When running in service mode on Kubernetes, a self-hosted connector maintains an ongoing connection with ConductorOne, automatically syncing and uploading data at regular intervals. This data is immediately available in the ConductorOne UI for access reviews and access requests.

Step 1: Configure the HaloITSM connector

  1. In ConductorOne, navigate to Connectors > Add connector.

  2. Search for Baton and click Add.

  3. Choose how to set up the new HaloITSM connector:

    • Add the connector to a currently unmanaged app (select from the list of apps that were discovered in your identity, SSO, or federation provider that aren’t yet managed with ConductorOne)

    • Add the connector to a managed app (select from the list of existing managed apps)

    • Create a new managed app

  4. Set the owner for this connector. You can manage the connector yourself, or choose someone else from the list of ConductorOne users. Setting multiple owners is allowed.

    If you choose someone else, ConductorOne will notify the new connector owner by email that their help is needed to complete the setup process.

  5. Click Next.

  6. In the Settings area of the page, click Edit.

  7. Click Rotate to generate a new Client ID and Secret.

    Carefully copy and save these credentials. We’ll use them in Step 2.
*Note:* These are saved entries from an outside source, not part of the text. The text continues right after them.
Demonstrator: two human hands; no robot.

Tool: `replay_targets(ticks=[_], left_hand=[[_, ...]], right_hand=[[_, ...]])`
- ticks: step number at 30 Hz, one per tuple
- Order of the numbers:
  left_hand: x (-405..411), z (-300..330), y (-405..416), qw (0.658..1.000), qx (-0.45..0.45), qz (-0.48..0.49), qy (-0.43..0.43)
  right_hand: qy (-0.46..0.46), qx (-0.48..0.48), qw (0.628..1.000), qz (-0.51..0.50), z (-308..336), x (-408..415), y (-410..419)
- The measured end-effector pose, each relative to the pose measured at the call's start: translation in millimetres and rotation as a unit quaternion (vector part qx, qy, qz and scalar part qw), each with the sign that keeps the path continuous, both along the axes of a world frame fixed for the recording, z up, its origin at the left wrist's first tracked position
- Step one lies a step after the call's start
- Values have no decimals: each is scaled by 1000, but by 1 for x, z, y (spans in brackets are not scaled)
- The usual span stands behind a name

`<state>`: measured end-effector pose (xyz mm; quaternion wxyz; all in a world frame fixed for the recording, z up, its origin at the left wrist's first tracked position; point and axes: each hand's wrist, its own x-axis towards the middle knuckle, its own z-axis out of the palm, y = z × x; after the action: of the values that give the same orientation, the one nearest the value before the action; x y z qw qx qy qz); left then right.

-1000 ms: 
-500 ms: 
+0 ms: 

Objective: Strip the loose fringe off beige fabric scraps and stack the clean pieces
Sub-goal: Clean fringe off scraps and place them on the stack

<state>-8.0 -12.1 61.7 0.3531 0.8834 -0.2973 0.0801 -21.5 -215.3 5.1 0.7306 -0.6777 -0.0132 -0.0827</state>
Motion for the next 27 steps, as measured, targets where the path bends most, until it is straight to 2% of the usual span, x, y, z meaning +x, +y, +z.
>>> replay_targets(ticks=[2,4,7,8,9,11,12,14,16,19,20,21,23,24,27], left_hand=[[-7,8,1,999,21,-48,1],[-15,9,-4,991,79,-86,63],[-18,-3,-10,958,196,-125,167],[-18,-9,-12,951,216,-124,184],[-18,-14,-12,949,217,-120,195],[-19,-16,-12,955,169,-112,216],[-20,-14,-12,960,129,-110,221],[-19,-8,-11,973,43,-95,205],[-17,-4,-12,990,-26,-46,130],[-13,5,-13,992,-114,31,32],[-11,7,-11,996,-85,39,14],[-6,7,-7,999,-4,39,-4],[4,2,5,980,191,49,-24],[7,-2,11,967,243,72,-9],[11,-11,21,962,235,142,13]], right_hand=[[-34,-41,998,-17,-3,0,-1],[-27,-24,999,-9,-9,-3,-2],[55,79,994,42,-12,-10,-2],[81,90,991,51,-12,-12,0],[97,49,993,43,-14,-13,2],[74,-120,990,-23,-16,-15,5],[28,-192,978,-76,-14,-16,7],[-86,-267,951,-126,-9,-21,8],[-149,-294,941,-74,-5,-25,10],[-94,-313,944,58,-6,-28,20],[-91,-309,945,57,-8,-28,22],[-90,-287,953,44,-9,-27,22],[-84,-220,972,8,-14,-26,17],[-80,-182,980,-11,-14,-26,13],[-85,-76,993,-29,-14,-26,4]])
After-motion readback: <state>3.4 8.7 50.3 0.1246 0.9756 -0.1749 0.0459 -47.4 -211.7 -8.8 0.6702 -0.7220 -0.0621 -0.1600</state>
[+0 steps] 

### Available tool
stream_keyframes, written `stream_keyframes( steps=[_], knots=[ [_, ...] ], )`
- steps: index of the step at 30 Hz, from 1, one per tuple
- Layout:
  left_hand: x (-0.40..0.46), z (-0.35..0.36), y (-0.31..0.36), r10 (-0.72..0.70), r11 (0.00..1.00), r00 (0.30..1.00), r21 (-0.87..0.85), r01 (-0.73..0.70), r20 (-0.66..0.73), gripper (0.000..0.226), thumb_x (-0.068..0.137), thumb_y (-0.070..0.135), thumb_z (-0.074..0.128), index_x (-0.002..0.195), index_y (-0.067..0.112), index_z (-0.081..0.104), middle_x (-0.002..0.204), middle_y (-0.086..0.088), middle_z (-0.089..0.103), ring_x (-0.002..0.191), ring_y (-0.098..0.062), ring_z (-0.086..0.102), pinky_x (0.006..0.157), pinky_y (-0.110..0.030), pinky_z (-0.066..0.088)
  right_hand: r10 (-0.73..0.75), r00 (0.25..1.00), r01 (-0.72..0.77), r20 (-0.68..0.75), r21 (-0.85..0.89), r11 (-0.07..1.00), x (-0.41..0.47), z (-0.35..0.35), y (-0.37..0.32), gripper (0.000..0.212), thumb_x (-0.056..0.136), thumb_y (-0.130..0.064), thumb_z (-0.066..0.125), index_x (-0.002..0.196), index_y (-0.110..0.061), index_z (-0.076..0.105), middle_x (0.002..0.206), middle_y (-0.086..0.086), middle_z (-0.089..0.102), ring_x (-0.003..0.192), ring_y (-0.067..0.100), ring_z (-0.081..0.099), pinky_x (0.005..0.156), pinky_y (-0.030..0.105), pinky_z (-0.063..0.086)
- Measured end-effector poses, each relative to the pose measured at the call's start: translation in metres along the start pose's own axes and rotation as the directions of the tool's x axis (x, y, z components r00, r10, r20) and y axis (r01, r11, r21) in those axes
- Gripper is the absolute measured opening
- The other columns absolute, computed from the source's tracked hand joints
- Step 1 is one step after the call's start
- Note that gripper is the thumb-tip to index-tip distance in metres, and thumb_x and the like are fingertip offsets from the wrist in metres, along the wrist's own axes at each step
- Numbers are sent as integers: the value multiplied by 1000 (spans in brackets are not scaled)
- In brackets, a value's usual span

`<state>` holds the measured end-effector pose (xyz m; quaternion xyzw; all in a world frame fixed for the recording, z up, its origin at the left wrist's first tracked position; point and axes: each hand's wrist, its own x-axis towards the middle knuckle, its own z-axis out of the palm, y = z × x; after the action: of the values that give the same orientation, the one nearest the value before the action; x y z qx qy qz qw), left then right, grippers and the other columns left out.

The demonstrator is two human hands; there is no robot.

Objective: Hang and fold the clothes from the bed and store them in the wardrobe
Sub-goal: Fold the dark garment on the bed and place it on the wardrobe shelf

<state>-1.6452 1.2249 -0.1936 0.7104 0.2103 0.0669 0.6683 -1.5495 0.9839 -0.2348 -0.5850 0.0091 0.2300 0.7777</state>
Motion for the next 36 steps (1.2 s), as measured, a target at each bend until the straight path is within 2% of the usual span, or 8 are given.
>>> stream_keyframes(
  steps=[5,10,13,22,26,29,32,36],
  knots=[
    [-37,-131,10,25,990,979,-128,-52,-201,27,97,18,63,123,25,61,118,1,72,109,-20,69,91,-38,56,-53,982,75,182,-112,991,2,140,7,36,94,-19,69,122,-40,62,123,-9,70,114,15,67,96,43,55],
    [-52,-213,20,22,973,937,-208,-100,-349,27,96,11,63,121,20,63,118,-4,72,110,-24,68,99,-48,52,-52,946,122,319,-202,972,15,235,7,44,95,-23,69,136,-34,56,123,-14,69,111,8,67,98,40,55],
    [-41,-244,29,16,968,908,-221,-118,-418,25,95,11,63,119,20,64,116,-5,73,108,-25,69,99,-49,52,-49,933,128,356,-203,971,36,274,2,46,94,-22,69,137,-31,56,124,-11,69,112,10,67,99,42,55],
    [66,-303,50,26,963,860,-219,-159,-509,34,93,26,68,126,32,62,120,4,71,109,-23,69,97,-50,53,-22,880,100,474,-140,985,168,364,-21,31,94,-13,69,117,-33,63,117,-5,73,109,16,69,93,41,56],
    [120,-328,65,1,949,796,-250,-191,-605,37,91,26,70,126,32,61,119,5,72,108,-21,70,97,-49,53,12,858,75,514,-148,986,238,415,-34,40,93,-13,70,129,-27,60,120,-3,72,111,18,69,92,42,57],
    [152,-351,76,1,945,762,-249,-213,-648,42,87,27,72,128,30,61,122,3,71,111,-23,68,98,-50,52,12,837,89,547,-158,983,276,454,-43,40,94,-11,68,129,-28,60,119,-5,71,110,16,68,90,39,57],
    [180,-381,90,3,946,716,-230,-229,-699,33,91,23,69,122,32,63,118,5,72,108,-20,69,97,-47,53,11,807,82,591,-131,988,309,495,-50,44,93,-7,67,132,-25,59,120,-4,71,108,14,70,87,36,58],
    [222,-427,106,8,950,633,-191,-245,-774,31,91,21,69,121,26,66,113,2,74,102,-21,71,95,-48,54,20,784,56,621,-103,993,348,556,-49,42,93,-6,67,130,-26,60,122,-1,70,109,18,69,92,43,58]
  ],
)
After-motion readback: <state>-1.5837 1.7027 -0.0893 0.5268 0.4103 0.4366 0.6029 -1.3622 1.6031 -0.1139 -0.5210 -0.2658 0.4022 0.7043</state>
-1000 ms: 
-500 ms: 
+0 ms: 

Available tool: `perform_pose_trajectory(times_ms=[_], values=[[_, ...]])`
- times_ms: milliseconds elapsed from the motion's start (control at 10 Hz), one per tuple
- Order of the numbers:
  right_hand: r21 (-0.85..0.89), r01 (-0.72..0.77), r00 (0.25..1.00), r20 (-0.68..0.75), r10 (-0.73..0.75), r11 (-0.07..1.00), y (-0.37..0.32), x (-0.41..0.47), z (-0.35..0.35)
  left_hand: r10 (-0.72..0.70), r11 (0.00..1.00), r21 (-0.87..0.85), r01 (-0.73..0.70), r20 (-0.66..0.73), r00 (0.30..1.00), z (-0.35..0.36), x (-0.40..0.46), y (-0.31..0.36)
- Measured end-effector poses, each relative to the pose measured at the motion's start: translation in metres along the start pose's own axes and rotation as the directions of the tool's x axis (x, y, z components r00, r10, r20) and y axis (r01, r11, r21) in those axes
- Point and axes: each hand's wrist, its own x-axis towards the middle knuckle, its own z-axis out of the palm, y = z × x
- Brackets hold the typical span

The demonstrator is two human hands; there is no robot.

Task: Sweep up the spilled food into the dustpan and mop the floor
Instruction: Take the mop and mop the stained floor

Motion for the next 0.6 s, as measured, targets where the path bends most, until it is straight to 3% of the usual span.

Step 2: Create Kubernetes configuration files

Create two Kubernetes manifest files for your HaloITSM connector deployment:

Secrets configuration

# baton-halo-service-desk-secrets.yaml
apiVersion: v1
kind: Secret
metadata:
  name: baton-halo-service-desk-secrets
type: Opaque
stringData:
  # ConductorOne credentials
  BATON_CLIENT_ID: <ConductorOne client ID>
  BATON_CLIENT_SECRET: <ConductorOne client secret>
  
  # HaloITSM credentials
  BATON_DOMAIN_URL: <URL of your HaloITSM domain, in "https://yourcompany.haloitsm.com" format>
  BATON_USERNAME: <HaloITSM client ID>
  BATON_API_KEY: <HaloITSM client secret>

  # Optional: include if you want ConductorOne to create provisioning tickets in HaloITSM
  BATON_TICKETING: true

See the connector’s README or run --help to see all available configuration flags and environment variables.

Deployment configuration

# baton-halo-service-desk.yaml
apiVersion: apps/v1
kind: Deployment
metadata:
  name: baton-halo-service-desk
  labels:
    app: baton-halo-service-desk
spec:
  selector:
    matchLabels:
      app: baton-halo-service-desk
  template:
    metadata:
      labels:
        app: baton-halo-service-desk
        baton: true
        baton-app: halo-service-desk
    spec:
      containers:
      - name: baton-halo-service-desk
        image: ghcr.io/conductorone/baton-halo-service-desk:latest
        imagePullPolicy: IfNotPresent
        envFrom:
        - secretRef:
            name: baton-halo-service-desk-secrets

Step 3: Deploy the connector

  1. Create a namespace in which to run ConductorOne connectors (if desired), then apply the secret config and deployment config files.

  2. Check that the connector data uploaded correctly. In ConductorOne, click Applications. On the Managed apps tab, locate and click the name of the application you added the HaloITSM connector to. HaloITSM data should be found on the Entitlements and Accounts tabs.

That’s it! Your HaloITSM connector is now pulling access data into ConductorOne.